▶ _Aim of the exercise_
Below are entries; copy exactly the lines from the one with "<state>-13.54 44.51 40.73" through the one with "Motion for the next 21", both included, and leave out the rest.

▶ _Listed entries_
_____

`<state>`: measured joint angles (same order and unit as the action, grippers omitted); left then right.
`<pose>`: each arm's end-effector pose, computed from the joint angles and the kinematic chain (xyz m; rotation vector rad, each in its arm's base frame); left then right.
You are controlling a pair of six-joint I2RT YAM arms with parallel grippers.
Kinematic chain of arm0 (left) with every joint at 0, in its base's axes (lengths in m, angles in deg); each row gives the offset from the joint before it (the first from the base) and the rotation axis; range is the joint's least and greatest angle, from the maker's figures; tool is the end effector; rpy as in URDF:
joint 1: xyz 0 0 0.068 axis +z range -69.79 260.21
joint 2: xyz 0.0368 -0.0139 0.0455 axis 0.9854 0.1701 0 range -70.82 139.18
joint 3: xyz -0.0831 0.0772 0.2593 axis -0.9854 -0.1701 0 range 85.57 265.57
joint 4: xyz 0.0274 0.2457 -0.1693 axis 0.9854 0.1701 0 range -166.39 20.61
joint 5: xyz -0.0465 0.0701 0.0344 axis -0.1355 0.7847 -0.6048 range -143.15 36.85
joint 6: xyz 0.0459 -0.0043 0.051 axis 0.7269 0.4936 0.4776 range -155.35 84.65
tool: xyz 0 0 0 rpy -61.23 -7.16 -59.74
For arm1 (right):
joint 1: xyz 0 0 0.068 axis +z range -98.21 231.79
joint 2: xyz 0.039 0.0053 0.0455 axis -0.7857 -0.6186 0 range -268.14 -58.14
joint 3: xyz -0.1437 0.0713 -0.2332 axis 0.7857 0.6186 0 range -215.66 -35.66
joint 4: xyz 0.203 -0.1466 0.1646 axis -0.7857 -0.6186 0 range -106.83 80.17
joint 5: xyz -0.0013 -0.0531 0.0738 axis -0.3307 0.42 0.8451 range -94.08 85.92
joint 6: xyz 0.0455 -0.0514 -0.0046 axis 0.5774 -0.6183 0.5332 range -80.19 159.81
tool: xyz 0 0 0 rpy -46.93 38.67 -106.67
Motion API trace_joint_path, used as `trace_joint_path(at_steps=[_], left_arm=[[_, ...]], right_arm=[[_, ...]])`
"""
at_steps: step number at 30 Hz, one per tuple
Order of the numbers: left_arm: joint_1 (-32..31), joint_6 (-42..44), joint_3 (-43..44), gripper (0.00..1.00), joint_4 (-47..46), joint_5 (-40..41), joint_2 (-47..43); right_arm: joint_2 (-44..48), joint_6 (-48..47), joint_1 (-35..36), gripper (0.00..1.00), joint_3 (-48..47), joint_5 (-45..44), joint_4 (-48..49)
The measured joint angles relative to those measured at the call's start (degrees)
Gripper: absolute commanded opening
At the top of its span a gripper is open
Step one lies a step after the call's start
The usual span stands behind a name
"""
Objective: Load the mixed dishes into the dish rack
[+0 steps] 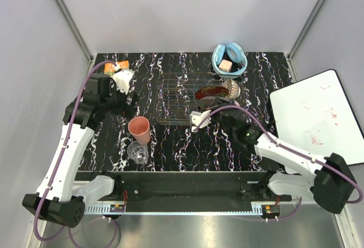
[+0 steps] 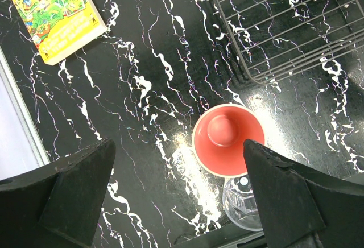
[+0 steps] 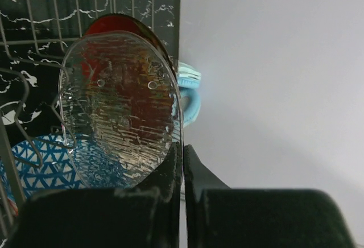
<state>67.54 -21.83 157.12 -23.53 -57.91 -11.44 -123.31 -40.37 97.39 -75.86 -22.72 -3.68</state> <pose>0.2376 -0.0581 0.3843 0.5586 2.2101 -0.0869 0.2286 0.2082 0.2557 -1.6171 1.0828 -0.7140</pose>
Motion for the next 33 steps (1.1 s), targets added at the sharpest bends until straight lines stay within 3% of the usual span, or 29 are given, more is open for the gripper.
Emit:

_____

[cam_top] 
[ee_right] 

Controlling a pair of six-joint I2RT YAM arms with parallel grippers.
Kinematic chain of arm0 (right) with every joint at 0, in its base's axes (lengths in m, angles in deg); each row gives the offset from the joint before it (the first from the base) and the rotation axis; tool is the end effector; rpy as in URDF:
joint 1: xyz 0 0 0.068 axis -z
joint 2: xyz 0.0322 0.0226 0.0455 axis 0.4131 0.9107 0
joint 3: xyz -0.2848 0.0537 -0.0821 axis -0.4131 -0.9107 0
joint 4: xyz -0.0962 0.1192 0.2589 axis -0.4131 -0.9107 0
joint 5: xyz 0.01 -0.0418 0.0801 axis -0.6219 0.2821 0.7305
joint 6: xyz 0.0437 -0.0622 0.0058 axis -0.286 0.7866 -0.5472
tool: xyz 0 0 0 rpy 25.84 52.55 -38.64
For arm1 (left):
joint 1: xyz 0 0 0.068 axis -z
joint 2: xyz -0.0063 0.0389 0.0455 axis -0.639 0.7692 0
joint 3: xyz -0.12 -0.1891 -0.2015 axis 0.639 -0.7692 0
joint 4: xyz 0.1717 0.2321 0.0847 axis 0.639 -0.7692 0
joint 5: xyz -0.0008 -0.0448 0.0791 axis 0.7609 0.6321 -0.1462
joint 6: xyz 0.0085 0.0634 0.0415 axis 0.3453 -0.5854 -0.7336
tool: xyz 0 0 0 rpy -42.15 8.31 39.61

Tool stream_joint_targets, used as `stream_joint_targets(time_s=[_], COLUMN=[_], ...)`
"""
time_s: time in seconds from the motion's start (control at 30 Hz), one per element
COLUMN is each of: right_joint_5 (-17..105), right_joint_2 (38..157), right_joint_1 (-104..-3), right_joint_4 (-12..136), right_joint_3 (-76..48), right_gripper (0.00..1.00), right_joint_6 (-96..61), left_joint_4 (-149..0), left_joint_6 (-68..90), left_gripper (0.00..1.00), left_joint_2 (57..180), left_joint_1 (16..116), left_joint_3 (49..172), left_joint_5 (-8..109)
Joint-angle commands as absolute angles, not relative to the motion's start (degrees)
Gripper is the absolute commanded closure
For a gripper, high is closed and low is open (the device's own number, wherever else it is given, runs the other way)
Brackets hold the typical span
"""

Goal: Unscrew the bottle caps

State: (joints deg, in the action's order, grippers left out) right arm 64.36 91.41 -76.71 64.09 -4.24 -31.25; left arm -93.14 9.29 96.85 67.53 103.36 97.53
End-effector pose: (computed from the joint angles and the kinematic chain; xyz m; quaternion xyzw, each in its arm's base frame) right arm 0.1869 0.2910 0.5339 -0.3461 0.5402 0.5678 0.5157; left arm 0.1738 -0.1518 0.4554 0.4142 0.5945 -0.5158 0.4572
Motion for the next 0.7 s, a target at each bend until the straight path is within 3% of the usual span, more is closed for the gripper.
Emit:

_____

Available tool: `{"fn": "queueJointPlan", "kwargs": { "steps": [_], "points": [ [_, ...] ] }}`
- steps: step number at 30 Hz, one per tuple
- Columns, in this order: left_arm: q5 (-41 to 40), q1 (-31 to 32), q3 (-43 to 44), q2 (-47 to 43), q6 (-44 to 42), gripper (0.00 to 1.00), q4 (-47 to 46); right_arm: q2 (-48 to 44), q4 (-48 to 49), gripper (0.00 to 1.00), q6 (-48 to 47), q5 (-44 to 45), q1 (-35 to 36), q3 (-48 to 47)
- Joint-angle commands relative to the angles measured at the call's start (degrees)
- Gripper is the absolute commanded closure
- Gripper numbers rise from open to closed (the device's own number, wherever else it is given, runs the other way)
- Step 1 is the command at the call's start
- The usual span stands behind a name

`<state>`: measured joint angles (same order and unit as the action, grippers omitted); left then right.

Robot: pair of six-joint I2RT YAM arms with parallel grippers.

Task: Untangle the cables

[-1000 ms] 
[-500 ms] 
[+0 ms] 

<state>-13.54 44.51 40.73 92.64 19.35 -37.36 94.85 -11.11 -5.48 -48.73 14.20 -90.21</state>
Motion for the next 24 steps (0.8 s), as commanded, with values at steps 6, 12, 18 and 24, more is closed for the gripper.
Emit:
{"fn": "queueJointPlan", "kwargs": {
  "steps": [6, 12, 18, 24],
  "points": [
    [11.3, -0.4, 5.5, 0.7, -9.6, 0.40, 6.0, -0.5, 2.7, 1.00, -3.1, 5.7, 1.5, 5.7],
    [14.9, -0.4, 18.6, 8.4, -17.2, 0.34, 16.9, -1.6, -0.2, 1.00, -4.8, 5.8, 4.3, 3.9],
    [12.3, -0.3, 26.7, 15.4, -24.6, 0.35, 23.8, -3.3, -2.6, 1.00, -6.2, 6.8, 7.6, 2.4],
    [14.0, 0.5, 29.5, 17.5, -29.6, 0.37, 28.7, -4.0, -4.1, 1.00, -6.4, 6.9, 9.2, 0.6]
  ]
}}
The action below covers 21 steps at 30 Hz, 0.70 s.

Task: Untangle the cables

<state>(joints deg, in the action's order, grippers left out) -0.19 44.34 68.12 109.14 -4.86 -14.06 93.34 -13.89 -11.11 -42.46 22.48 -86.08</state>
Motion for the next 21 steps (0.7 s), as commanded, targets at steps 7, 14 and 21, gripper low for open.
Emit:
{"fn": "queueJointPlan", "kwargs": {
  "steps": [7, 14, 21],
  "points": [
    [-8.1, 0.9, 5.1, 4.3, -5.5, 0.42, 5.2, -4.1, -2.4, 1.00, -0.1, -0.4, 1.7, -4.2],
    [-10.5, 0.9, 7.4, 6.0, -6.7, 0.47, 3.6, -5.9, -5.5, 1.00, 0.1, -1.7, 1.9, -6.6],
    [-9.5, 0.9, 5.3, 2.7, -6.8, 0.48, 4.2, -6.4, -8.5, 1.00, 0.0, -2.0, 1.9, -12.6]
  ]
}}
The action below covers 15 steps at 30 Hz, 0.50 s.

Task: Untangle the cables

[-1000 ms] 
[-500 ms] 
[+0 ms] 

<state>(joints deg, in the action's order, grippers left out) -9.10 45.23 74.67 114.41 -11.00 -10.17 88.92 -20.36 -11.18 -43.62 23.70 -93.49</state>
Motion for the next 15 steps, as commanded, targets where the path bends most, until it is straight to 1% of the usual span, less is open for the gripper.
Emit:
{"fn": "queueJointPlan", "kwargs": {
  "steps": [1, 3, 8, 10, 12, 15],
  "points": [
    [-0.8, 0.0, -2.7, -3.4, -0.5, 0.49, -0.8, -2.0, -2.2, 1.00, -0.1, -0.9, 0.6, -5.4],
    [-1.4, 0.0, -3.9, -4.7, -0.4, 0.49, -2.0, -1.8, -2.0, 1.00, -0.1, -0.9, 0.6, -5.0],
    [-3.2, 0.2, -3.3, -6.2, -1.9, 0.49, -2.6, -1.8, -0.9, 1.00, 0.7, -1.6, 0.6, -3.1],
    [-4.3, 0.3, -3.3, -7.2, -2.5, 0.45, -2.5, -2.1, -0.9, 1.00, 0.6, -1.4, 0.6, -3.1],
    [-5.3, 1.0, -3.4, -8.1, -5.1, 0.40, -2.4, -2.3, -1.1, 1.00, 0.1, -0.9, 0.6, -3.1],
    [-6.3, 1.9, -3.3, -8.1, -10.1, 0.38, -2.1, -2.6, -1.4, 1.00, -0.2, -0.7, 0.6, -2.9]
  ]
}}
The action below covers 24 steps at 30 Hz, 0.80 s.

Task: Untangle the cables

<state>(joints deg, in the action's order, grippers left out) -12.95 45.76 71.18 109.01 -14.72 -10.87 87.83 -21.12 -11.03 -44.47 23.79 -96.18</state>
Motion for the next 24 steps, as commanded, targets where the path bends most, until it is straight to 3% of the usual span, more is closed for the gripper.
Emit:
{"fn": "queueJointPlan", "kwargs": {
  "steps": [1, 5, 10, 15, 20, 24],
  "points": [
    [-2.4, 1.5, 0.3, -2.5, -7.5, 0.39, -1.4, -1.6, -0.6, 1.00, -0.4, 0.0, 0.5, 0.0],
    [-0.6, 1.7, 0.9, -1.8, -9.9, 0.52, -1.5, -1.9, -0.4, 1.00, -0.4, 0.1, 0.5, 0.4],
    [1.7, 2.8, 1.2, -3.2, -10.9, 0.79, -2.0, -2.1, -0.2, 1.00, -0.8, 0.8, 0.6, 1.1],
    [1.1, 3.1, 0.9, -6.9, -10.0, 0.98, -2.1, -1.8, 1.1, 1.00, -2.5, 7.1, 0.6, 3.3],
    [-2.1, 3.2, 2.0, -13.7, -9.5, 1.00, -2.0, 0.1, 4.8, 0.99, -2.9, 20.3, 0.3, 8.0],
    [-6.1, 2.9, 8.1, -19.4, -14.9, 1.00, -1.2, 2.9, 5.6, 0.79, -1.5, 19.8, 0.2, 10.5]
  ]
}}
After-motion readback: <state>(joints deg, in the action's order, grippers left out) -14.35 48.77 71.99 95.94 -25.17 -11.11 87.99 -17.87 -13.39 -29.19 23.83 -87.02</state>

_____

▶ _Expected output_
<state>-13.54 44.51 40.73 92.64 19.35 -37.36 94.85 -11.11 -5.48 -48.73 14.20 -90.21</state>
Motion for the next 24 steps (0.8 s), as commanded, with values at steps 6, 12, 18 and 24, more is closed for the gripper.
Emit:
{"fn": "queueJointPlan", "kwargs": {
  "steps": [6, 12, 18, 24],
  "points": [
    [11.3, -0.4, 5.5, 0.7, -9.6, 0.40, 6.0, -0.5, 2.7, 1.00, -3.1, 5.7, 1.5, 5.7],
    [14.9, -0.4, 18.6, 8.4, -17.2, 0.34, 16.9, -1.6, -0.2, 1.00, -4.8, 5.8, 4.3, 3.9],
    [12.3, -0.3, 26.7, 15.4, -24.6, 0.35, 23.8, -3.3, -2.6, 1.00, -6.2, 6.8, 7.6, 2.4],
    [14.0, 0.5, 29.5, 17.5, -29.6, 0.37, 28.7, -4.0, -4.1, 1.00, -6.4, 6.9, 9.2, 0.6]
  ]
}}
The action below covers 21 steps at 30 Hz, 0.70 s.

Task: Untangle the cables

<state>(joints deg, in the action's order, grippers left out) -0.19 44.34 68.12 109.14 -4.86 -14.06 93.34 -13.89 -11.11 -42.46 22.48 -86.08</state>
Motion for the next 21 steps (0.7 s), as commanded, targets at steps 7, 14 and 21, gripper low for open.

Nothing more belongs to this exercise.